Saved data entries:
------------------------------------
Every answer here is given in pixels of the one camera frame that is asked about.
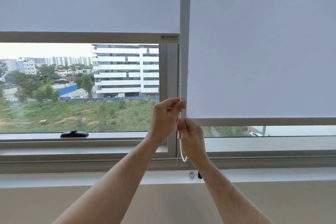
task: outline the right hand
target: right hand
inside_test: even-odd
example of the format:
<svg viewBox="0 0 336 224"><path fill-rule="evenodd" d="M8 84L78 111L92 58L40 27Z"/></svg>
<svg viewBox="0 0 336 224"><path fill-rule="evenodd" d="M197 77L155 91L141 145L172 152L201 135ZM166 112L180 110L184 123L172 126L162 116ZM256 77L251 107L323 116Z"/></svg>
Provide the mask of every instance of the right hand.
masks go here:
<svg viewBox="0 0 336 224"><path fill-rule="evenodd" d="M209 160L205 150L203 130L200 126L189 118L185 118L177 121L176 130L178 131L177 138L182 141L183 151L195 167Z"/></svg>

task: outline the window ledge
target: window ledge
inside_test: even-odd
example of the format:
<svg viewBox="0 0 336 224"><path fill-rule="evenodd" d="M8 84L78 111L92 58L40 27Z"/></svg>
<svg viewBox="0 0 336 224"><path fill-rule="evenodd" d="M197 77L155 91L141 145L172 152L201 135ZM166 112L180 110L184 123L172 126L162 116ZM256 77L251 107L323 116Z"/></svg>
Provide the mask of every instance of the window ledge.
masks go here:
<svg viewBox="0 0 336 224"><path fill-rule="evenodd" d="M195 178L189 178L189 172ZM281 168L281 169L229 169L221 170L233 183L289 182L336 180L336 167ZM105 172L51 173L51 174L0 174L0 188L92 186ZM204 183L198 179L197 170L146 171L145 184L191 184Z"/></svg>

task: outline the overcast sky
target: overcast sky
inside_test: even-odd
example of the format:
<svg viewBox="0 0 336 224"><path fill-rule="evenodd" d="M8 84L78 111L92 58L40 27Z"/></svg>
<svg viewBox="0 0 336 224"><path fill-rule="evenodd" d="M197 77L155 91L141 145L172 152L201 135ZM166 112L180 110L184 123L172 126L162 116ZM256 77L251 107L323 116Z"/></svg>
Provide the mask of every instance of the overcast sky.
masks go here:
<svg viewBox="0 0 336 224"><path fill-rule="evenodd" d="M91 44L0 43L0 59L92 56Z"/></svg>

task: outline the white wall
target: white wall
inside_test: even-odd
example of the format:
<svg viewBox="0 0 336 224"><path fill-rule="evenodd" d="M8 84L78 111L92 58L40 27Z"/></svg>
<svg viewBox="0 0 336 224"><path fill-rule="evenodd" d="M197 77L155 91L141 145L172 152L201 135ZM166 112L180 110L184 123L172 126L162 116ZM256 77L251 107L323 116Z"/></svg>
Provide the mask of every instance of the white wall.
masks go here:
<svg viewBox="0 0 336 224"><path fill-rule="evenodd" d="M248 182L236 186L276 224L335 223L335 181ZM0 223L51 223L89 187L0 189ZM140 185L122 222L222 223L204 184Z"/></svg>

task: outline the pull chain
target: pull chain
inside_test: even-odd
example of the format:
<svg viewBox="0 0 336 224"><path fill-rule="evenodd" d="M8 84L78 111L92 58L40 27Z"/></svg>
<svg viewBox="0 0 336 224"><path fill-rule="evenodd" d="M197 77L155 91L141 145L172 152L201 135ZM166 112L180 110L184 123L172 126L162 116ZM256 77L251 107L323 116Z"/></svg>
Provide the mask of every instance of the pull chain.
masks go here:
<svg viewBox="0 0 336 224"><path fill-rule="evenodd" d="M182 16L183 15L183 0L181 0L180 4L180 44L178 49L178 87L179 87L179 98L182 100L182 53L181 53L181 43L182 43ZM181 152L181 158L183 162L187 161L187 156L183 158L182 154L182 142L180 140L180 152Z"/></svg>
------------------------------------
- DESCRIPTION OF THE TASK -
Answer with a single number: the count of lines in the entries that hold the word "hand".

- TASK SOLUTION -
3